BEGIN
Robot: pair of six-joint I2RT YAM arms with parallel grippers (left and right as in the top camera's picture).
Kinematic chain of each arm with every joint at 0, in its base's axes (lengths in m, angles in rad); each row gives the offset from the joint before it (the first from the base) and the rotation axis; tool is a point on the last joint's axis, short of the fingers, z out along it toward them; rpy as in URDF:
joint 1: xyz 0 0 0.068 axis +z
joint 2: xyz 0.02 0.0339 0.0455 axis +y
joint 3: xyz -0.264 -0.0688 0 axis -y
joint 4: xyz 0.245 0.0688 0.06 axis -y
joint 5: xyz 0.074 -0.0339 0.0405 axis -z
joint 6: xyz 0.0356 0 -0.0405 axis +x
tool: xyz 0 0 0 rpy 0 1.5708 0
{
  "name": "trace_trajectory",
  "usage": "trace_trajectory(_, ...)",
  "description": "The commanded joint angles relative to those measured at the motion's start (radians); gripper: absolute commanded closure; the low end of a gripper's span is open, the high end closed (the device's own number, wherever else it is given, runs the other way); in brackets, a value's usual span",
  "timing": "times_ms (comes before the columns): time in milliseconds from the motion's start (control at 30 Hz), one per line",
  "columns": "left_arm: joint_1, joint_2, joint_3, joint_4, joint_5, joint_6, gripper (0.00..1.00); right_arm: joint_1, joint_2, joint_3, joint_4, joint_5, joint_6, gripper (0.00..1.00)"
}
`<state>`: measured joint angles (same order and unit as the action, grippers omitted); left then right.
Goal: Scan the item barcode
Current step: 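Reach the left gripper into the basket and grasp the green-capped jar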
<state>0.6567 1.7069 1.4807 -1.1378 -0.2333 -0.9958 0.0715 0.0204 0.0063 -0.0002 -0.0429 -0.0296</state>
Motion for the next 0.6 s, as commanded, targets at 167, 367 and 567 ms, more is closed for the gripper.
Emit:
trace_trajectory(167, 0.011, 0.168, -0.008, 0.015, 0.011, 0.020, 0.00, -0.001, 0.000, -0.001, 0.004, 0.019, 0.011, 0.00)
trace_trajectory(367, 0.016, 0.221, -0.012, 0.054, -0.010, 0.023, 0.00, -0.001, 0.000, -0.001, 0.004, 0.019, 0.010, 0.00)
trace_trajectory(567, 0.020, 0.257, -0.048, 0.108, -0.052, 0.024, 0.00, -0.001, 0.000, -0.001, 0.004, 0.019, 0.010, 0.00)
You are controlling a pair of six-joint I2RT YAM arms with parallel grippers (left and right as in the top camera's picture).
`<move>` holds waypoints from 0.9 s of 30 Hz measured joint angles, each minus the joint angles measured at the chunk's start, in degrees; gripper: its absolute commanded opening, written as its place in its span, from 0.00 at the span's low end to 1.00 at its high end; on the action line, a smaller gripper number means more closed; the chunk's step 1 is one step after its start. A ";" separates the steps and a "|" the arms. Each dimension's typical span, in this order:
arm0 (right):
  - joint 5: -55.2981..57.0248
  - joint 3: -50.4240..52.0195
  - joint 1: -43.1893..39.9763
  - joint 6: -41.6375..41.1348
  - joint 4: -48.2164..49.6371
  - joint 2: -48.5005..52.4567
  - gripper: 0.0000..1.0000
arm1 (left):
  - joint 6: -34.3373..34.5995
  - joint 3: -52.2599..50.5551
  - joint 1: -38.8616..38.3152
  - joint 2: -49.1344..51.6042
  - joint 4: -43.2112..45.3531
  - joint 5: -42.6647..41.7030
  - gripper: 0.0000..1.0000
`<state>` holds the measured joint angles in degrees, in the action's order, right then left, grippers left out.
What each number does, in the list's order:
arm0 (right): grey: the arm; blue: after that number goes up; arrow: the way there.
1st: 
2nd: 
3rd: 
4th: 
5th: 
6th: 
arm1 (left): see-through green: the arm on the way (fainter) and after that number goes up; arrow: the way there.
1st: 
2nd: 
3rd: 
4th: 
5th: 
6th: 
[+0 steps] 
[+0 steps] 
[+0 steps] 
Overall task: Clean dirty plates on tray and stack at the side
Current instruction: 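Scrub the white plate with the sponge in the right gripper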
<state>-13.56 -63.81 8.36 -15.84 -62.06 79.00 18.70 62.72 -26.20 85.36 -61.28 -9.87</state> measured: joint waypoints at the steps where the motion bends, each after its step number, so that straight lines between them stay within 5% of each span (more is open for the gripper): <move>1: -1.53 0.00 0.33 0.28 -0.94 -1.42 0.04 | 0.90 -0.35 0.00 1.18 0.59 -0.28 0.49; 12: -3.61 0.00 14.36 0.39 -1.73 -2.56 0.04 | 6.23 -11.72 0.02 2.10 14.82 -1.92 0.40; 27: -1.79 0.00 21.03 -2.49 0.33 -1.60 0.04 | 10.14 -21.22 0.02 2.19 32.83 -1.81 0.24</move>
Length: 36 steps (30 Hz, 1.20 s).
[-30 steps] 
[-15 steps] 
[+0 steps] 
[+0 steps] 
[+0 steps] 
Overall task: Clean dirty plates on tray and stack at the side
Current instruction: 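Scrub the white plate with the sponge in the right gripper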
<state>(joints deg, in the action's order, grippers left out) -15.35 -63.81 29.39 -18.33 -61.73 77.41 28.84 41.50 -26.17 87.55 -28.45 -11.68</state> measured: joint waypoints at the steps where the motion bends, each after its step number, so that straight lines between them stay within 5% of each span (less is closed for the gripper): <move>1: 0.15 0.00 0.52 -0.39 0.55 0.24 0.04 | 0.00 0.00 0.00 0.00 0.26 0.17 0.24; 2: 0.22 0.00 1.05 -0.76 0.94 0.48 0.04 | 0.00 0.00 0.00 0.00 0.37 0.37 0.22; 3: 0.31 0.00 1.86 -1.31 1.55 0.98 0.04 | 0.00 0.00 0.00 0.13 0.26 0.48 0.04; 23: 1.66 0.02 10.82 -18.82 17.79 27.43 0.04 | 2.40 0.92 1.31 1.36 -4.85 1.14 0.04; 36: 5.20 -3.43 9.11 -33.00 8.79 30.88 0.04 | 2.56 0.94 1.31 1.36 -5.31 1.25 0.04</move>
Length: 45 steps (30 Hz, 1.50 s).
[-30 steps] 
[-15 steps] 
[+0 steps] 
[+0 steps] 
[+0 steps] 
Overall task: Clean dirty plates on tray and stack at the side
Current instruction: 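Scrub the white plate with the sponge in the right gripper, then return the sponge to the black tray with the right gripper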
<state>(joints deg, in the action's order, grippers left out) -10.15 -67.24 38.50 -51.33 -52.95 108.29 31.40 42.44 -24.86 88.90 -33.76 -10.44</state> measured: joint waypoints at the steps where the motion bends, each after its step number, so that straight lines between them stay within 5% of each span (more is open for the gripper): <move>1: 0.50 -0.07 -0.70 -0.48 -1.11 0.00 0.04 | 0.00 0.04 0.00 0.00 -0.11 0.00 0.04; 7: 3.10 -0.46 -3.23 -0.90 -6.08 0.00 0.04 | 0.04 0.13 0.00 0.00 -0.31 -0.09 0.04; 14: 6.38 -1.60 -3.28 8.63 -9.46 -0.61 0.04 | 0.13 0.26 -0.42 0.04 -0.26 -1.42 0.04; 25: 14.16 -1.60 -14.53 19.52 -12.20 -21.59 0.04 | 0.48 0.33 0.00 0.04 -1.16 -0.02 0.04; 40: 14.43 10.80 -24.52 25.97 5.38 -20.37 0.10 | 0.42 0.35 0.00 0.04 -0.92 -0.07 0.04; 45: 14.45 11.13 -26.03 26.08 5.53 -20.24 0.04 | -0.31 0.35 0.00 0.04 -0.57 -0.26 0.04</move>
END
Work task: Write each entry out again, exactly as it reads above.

Output below:
Robot: pair of six-joint I2RT YAM arms with parallel grippers (left and right as in the top camera's picture).
Kinematic chain of each arm with every joint at 0, in its base's axes (lengths in m, angles in rad); each row gives the offset from the joint before it (the first from the base) and the rotation axis; tool is a point on the last joint's axis, short of the fingers, z out along it toward them; rpy as in URDF:
joint 1: xyz 0 0 0.068 axis +z
joint 2: xyz 0.02 0.0339 0.0455 axis +y
joint 3: xyz -0.264 -0.0688 0 axis -y
joint 4: xyz 0.245 0.0688 0.06 axis -y
joint 5: xyz 0.074 -0.0339 0.0405 axis -z
joint 6: xyz 0.0356 0 -0.0405 axis +x
tool: xyz 0 0 0 rpy 0 1.5708 0
{
  "name": "trace_trajectory",
  "usage": "trace_trajectory(_, ...)",
  "description": "The commanded joint angles relative to those measured at the motion's start (radians); gripper: absolute commanded closure; the low end of a gripper's span is open, the high end closed (the device's own number, wherever else it is given, runs the other way); in brackets, a value's usual span",
  "timing": "times_ms (comes before the columns): time in milliseconds from the motion's start (control at 30 Hz), one per line",
  "columns": "left_arm: joint_1, joint_2, joint_3, joint_4, joint_5, joint_6, gripper (0.00..1.00); right_arm: joint_1, joint_2, joint_3, joint_4, joint_5, joint_6, gripper (0.00..1.00)"
}
`<state>`: measured joint angles (same order and unit as the action, grippers omitted); left then right.
Goal: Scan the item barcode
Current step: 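Reach the left gripper into the basket and grasp the green-capped jar
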<state>0.6567 1.7069 1.4807 -1.1378 -0.2333 -0.9958 0.0715 0.0204 0.0063 -0.0002 -0.0429 -0.0296</state>
Motion for the next 0.6 s, as commanded, targets at 167, 367 and 567 ms, more is closed for the gripper.
Emit:
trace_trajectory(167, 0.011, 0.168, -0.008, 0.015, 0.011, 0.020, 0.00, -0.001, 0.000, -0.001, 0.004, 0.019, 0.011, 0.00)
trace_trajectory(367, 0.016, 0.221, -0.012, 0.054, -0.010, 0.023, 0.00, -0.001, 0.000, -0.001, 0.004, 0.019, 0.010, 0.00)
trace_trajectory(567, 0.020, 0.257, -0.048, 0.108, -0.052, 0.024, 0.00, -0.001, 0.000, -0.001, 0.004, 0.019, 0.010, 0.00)
You are controlling a pair of six-joint I2RT YAM arms with parallel grippers (left and right as in the top camera's picture).
`<move>` holds waypoints from 0.9 s of 30 Hz measured joint angles, each minus the joint angles measured at the chunk's start, in degrees; gripper: its absolute commanded opening, written as its place in its span, from 0.00 at the span's low end to 1.00 at its high end; on the action line, a smaller gripper number means more closed; the chunk's step 1 is one step after its start. A ";" separates the steps and a "|" the arms. Each dimension's typical span, in this order:
arm0 (right):
  - joint 5: -55.2981..57.0248
  - joint 3: -50.4240..52.0195
  - joint 1: -43.1893..39.9763
  - joint 6: -41.6375..41.1348
  - joint 4: -48.2164..49.6371
  - joint 2: -48.5005..52.4567
  - gripper: 0.0000..1.0000
arm1 (left):
  - joint 6: -34.3373..34.5995
  - joint 3: -52.2599..50.5551
  - joint 1: -38.8616..38.3152
  - joint 2: -49.1344..51.6042
  - joint 4: -43.2112..45.3531
  - joint 5: -42.6647..41.7030
  - gripper: 0.0000..1.0000
`<state>` holds the measured joint angles in degrees, in the action's order, right then left, grippers left out.
What each number does, in the list's order:
arm0 (right): grey: the arm; blue: after that number goes up; arrow: the way there.
1st: 
2nd: 
3rd: 
4th: 
5th: 
6th: 
arm1 (left): see-through green: the arm on the way (fainter) and after that number goes up; arrow: the way there.
1st: 
2nd: 
3rd: 
4th: 
5th: 
6th: 
[+0 steps] 
[+0 steps] 
[+0 steps] 
Overall task: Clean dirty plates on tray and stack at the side
Current instruction: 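Scrub the white plate with the sponge in the right gripper
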<state>-13.56 -63.81 8.36 -15.84 -62.06 79.00 18.70 62.72 -26.20 85.36 -61.28 -9.87</state> measured: joint waypoints at the steps where the motion bends, each after its step number, so that straight lines between them stay within 5% of each span (more is open for the gripper): <move>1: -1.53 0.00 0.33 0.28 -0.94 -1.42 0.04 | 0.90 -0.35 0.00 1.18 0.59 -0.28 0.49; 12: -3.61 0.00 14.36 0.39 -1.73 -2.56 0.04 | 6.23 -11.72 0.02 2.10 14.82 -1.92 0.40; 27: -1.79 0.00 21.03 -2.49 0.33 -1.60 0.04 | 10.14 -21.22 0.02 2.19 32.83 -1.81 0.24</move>
Length: 36 steps (30 Hz, 1.20 s).
[-30 steps] 
[-15 steps] 
[+0 steps] 
[+0 steps] 
[+0 steps] 
Overall task: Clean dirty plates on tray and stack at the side
Current instruction: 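Scrub the white plate with the sponge in the right gripper
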<state>(joints deg, in the action's order, grippers left out) -15.35 -63.81 29.39 -18.33 -61.73 77.41 28.84 41.50 -26.17 87.55 -28.45 -11.68</state> measured: joint waypoints at the steps where the motion bends, each after its step number, so that straight lines between them stay within 5% of each span (less is closed for the gripper): <move>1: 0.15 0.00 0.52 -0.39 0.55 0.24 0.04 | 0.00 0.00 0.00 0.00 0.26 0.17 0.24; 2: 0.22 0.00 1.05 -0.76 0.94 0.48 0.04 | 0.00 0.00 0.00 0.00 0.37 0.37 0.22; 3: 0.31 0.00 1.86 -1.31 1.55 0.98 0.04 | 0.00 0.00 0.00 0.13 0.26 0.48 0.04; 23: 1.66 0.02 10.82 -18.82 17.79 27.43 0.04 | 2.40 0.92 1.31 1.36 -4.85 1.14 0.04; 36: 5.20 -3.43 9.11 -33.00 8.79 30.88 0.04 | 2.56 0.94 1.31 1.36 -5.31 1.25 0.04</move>
Length: 45 steps (30 Hz, 1.50 s).
[-30 steps] 
[-15 steps] 
[+0 steps] 
[+0 steps] 
[+0 steps] 
Overall task: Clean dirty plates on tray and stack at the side
Current instruction: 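Scrub the white plate with the sponge in the right gripper, then return the sponge to the black tray with the right gripper
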<state>(joints deg, in the action's order, grippers left out) -10.15 -67.24 38.50 -51.33 -52.95 108.29 31.40 42.44 -24.86 88.90 -33.76 -10.44</state> measured: joint waypoints at the steps where the motion bends, each after its step number, so that straight lines between them stay within 5% of each span (more is open for the gripper): <move>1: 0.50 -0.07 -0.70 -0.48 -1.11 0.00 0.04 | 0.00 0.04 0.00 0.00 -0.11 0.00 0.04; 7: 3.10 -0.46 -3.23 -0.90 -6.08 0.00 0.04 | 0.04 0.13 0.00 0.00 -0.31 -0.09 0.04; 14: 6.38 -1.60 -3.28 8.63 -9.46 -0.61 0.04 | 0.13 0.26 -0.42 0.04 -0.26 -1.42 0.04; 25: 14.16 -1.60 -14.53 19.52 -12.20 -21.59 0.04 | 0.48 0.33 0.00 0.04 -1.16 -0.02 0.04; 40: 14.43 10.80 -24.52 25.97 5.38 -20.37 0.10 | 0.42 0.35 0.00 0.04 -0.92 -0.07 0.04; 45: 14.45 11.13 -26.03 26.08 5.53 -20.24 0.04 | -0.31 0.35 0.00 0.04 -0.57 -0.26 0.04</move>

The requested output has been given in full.